Desde então tenho aprofundado estes temas, procurando consolidar a “vida de semana” com a “fé de domingo”. O meu maior desafio tem sido o de aceitar e integrar o meu Pai celeste e o meu Pai terreno na minha vida. Continuo a debater-me com questões antigas e, embora queira tornar-me no homem que Deus me chama a ser, ainda estou a tentar compreender o que isso significa.

O ponto de viragem aconteceu quando entendi que Deus me amava como um filho desejado. Aprendi desde então que a Sua força se revela na minha fraqueza, que a Sua verdade ilumina a escuridão da minha vida, que o Seu amor é infinito e incondicional. A Sua paciência com os meus falhanços e recuos ajudou-me a ser mais paciente comigo e com os outros.

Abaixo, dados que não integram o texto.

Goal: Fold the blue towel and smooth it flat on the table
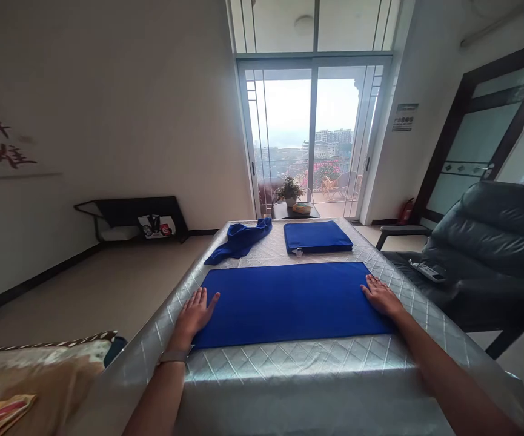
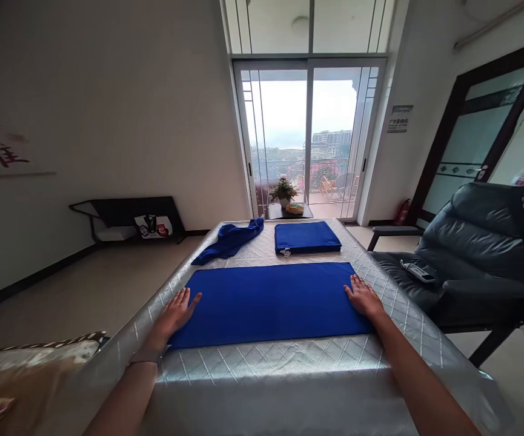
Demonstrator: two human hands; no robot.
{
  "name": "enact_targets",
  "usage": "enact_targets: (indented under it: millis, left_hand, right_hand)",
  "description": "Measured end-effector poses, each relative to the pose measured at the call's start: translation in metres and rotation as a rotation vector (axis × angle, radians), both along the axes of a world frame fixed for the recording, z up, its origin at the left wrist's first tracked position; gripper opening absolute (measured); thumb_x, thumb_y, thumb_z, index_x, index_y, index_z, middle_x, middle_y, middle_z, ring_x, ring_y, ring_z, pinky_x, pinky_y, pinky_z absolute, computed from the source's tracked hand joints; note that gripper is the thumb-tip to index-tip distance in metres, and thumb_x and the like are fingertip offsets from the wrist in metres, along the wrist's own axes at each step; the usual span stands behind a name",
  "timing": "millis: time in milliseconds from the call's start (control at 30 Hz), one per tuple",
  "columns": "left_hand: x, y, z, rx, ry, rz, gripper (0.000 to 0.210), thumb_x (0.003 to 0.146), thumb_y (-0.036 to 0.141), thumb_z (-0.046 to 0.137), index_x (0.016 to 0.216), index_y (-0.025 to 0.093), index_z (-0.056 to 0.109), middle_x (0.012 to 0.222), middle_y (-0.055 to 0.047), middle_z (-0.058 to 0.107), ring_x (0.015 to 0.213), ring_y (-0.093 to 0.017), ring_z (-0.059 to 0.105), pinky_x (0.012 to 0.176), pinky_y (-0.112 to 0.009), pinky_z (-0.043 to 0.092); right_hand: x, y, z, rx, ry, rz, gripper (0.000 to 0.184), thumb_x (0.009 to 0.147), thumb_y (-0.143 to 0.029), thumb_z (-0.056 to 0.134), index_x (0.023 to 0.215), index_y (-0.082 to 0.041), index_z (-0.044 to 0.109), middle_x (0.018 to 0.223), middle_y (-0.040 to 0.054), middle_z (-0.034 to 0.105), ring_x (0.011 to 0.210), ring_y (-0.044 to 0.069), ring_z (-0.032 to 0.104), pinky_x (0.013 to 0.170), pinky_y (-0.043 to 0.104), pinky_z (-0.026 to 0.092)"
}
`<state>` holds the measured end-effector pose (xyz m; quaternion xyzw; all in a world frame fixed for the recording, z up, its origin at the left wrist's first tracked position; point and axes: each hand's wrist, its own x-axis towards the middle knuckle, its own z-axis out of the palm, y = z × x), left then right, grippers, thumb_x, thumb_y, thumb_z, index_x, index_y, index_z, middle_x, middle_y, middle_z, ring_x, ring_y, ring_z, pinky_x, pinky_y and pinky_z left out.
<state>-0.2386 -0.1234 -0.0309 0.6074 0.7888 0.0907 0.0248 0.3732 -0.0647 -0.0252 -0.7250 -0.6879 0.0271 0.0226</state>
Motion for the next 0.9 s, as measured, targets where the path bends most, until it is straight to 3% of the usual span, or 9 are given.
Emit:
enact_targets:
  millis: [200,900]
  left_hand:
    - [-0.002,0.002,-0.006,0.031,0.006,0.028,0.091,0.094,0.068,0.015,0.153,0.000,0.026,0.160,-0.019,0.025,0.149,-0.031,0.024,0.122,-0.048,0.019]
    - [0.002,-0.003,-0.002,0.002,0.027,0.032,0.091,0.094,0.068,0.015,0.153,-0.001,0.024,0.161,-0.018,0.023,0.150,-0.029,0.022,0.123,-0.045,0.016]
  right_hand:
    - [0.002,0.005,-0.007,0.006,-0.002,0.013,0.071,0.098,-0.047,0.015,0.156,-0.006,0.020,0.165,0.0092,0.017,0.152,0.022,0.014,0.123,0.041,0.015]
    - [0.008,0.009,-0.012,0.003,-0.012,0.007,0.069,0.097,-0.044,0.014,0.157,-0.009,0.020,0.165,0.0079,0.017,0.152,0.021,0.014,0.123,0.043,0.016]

E o facto de Ele me amar independentemente do meu pecado libertou-me da minha autossuficiência e de outros pecados, como o orgulho, nomeadamente o orgulho de querer ser merecedor desse amor gratuito.

Não sei se alguma vez deixarei de me sentir atraído por outros homens ou se conseguirei relacionar-me com uma mulher ao ponto de desejar constituir com ela uma família, mas deixei de me preocupar com isso e decidi viver não a partir do que preciso de obter, mas daquilo que posso dar; não a partir do que me foi negado, mas daquilo que me foi oferecido; não a partir das minhas feridas, mas a partir dos meus dons. Sendo certo que não posso controlar as minhas tendências, decidi que elas não determinariam mais as minhas ações. E, ao renunciar aos becos do passado, deixo que se abram para mim avenidas de futuro, que não consigo sequer imaginar.

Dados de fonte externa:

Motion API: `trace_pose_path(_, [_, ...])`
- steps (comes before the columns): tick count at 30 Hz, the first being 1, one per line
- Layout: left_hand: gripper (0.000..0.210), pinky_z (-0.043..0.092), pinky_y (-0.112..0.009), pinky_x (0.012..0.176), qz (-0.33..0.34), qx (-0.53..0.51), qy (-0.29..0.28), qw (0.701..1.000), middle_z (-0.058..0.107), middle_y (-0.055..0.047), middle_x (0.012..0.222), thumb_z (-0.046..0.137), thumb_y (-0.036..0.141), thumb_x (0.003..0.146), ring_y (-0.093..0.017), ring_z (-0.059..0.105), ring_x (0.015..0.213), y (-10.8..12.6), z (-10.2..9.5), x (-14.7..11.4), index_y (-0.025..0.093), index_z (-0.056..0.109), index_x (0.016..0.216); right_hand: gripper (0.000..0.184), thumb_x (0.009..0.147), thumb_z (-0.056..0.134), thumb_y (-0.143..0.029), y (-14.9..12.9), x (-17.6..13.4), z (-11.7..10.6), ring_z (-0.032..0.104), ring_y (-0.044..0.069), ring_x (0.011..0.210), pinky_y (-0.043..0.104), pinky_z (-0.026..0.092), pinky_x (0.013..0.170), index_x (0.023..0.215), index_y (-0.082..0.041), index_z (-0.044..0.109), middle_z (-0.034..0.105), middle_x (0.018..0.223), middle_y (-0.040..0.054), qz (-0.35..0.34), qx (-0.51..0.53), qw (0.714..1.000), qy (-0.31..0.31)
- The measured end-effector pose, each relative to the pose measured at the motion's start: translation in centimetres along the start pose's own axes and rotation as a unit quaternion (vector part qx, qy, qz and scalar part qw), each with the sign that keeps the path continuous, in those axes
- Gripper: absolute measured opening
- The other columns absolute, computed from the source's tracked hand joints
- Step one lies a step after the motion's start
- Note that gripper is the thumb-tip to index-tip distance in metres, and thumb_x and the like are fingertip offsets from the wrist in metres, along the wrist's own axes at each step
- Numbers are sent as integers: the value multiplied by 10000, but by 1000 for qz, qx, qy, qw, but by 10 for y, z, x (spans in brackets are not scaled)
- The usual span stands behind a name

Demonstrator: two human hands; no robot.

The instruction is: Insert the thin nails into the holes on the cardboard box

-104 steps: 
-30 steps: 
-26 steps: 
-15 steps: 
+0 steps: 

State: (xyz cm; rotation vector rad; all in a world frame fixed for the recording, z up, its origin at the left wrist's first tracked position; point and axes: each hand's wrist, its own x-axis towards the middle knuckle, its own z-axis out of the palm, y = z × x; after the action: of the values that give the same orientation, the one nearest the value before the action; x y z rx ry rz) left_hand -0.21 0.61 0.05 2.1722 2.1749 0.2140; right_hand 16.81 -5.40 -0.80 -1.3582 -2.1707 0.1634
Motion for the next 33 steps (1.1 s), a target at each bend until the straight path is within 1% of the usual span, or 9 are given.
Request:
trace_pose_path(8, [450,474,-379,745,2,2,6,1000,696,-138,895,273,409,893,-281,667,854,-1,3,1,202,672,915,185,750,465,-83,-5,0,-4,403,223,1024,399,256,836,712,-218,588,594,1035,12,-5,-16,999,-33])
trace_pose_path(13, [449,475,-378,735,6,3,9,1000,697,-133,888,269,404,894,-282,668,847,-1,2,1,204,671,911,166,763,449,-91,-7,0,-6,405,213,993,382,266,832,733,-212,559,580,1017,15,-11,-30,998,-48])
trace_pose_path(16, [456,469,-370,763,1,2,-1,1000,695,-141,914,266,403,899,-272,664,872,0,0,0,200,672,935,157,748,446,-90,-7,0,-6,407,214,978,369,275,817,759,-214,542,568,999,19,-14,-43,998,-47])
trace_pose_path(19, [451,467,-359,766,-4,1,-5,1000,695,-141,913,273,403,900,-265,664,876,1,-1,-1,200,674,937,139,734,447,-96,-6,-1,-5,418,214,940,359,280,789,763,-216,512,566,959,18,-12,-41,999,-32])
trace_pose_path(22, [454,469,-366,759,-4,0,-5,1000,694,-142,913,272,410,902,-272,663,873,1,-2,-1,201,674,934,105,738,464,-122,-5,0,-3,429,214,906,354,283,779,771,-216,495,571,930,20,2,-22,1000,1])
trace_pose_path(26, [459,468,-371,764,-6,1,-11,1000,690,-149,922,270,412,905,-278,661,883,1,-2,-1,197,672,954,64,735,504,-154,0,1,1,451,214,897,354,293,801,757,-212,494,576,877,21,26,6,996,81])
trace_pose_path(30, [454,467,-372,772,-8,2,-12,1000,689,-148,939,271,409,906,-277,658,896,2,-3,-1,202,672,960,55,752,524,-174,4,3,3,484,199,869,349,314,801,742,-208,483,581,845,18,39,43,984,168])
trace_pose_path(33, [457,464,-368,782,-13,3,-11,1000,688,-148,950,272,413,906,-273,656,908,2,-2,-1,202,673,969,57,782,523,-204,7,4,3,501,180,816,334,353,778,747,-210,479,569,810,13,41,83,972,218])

Li há tempos que se passa à idade adulta quando se volta a admirar o seu Pai. Não sei se será assim, mas o que é certo é que tenho hoje com o meu Pai uma relação que nunca julguei vir a ter. Sinto orgulho na sua bondade e no seu sentido de justiça, na sua capacidade de trabalho e abnegação, na sua coragem física e nos seus dons artísticos. Estou em paz, consciente das minhas forças e fraquezas. Sinto que fui resgatado às trevas e levantado do chão por Deus, a Quem quero seguir como um filho e já não temendo, se Ele assim o quiser, ser também um Pai.
Glória a Deus, que é Pai; a Jesus Cristo, que é Filho; e ao Espírito Santo, que é o Amor entre o Pai e o Filho.